2) Our pal Heather Quinlan needs your help to reach her Kickstarter goal for ’86 Mets: The Movie. Please help her out — from what we’ve seen this movie will be amazin’ amazin’ amazin’, but it won’t exist without a last push from fans like us.
The funniest thing about the Duda review was Keith asking why the headphones that the umps wear are so big. Well Keith it’s because in stadiums other than ours, fans actually show up and make noise making it hard for the umpires to hear.
But at our stadium, there’s the noise being pumped in so that in the absence of the noise of baseball fans with something to cheer about, half the time you feel like you’re at a rave. So the umps need the big headphones to drown out Skrillex or whatever.
Ha! O for Shea… I keep telling myself that once the team is good again, Citi Field will feel electric and fun; however, in the deepest recess of my heart, I know that it will never be more than a green-seated monument to corporate America.

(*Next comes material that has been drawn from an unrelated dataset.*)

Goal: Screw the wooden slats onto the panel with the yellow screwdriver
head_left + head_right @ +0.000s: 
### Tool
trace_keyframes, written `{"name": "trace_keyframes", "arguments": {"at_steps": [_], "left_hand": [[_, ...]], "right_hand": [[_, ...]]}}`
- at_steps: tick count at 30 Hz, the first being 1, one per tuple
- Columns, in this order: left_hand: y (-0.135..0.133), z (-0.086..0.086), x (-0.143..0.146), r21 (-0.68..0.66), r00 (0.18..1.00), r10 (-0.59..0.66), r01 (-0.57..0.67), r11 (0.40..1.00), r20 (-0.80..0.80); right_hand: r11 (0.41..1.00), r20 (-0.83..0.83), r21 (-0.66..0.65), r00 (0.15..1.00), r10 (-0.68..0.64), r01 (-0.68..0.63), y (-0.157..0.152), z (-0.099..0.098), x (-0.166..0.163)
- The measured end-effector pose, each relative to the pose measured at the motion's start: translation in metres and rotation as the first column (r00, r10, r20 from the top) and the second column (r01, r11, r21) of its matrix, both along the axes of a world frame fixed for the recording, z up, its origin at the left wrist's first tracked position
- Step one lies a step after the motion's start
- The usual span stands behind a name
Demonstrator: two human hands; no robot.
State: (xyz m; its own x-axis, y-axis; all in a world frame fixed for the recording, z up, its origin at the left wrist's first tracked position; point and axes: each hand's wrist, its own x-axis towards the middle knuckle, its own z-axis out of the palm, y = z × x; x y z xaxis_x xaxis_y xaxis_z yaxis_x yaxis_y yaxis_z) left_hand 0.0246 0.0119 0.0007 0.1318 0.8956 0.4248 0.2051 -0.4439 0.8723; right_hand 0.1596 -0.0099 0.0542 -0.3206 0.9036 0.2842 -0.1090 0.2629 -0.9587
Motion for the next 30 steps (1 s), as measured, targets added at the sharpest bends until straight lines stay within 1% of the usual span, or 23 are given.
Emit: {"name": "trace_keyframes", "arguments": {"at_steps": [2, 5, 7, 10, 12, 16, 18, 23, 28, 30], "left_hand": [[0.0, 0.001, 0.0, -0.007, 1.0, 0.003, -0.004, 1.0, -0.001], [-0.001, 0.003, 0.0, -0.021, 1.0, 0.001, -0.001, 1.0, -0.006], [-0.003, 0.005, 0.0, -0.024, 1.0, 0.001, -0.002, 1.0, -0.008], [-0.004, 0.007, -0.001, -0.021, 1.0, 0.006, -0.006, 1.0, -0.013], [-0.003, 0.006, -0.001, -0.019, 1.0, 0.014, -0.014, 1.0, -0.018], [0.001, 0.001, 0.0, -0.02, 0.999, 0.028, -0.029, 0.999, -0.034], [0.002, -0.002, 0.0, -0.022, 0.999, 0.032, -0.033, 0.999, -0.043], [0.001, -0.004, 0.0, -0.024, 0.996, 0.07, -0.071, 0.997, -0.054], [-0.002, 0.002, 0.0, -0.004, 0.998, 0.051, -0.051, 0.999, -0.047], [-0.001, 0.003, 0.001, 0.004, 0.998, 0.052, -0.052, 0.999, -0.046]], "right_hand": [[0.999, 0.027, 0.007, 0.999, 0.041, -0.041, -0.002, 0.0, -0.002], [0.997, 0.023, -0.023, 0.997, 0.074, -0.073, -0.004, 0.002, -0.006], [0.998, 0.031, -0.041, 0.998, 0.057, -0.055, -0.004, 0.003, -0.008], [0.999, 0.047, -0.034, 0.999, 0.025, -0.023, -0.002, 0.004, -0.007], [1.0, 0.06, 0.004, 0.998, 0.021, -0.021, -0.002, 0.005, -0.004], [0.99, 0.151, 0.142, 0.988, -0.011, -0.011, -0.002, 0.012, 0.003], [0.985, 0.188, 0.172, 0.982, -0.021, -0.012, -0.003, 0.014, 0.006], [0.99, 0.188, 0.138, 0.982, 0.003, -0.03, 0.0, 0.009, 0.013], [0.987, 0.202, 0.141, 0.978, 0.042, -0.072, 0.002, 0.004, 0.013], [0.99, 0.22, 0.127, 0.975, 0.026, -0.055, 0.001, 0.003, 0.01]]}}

In the meanwhile: “everybody clap your hands!” Sigh.
Dumbest bunt ever? Whoa whoa whoa Jace, this is TC we’re talking about. Dumbest Bunt Of August 2014, probably; but all-time I don’t think that one even cracks the Top 20.
I sincerely hope TC’s legacy with the Mets is being the only manager to habitually pinch hit for a cruising pitcher in the 6th so he can send a guy up to bunt.
God I’m so done with TC.
Hi Jason, Off topic,but I know you’re into Mets baseball cards. Have u found any mistakes on the backs of any? I just noticed that the ’04 Heritage Dillon Gee says “The crafty southpaw finished one inning shy of 2000” !!
That’s funny. I wouldn’t be surprised if there are more. Like everyone else, Topps did a lot better when it had healthy competition.